Currently, the assignment system is based on a choice process that places students in their highest ranked requested school, so long as there are openings.

If the requests for a particular school outnumber the openings there, students are placed at their subsequent choices through a complicated algorithm that weighs a series of factors, or “tie-breakers” — including whether a student has a sibling at a school or lives in the attendance area.

According to a resolution passed last year, “choice systems are limited in their ability to reverse the trend of racial isolation and the concentration of underserved students in the same school.” The reasoning is that the applicant pools for individual schools are racially isolated, and all families do not have the same opportunity to choose schools and submit choices due to language or technological barriers.

Even with the proposed concepts, some of the school board members who weighed in worried that equity issues regarding enrollment at certain schools would persist.

“I’m concerned that there’s too much choice,” said Commissioner Gabriela Lopez. “Really highlighting what schools have to offer is something I’d like to see in this process. How are we sharing what each school is able to do, what languages they offer?”

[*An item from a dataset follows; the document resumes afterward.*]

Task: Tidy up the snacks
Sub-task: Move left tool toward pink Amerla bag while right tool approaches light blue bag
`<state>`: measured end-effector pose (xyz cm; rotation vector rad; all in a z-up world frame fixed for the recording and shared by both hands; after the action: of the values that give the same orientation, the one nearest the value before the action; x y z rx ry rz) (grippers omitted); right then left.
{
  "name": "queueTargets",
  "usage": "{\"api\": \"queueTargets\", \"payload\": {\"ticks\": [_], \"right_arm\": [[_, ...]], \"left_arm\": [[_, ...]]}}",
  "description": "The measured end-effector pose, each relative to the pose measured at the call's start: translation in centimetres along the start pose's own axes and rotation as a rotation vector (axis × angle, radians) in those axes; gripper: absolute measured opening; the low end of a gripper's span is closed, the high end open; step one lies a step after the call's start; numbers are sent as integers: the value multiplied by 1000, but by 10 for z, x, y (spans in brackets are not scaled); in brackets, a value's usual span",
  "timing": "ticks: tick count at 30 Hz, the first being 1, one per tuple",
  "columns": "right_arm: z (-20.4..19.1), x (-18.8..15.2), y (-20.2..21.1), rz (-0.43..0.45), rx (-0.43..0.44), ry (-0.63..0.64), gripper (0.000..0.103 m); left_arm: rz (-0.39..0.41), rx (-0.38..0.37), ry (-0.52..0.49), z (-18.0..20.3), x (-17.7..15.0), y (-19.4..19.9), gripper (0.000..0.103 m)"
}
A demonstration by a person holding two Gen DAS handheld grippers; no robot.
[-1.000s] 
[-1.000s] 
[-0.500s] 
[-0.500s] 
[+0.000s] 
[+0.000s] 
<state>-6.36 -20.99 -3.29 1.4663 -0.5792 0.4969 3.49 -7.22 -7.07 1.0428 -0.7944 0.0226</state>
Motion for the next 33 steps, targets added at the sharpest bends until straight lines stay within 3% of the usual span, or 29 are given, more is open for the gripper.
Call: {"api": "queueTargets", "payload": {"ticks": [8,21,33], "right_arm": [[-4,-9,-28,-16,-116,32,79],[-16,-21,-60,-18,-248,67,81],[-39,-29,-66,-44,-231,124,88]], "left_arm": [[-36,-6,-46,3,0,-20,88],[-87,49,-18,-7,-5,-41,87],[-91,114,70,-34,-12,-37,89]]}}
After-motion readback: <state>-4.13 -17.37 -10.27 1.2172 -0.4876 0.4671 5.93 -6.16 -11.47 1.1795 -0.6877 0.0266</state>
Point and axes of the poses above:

Commissioner Alison Collins said that any new system would have to work to intentionally “center” families who historically have struggled with the assignment process.

“I want to see how we are centering those groups of folks [that] have very different needs. In some cases the need may be similar, like technology access in low income communities,” said Collins. “But there are also different barriers — having an IEP is very different than speaking English as a second language. How will this enrollment system be made easier for those families?”

Along with the community hearings, O’Keeffe said that district staff will be partnering with researchers to explore ways of measuring diversity and integration and test how the proposed concepts align with the district’s stated goals.

A draft policy recommendation is expected to be reviewed on April 20 by an ad hoc committee on student assignment, which will provide input at that time.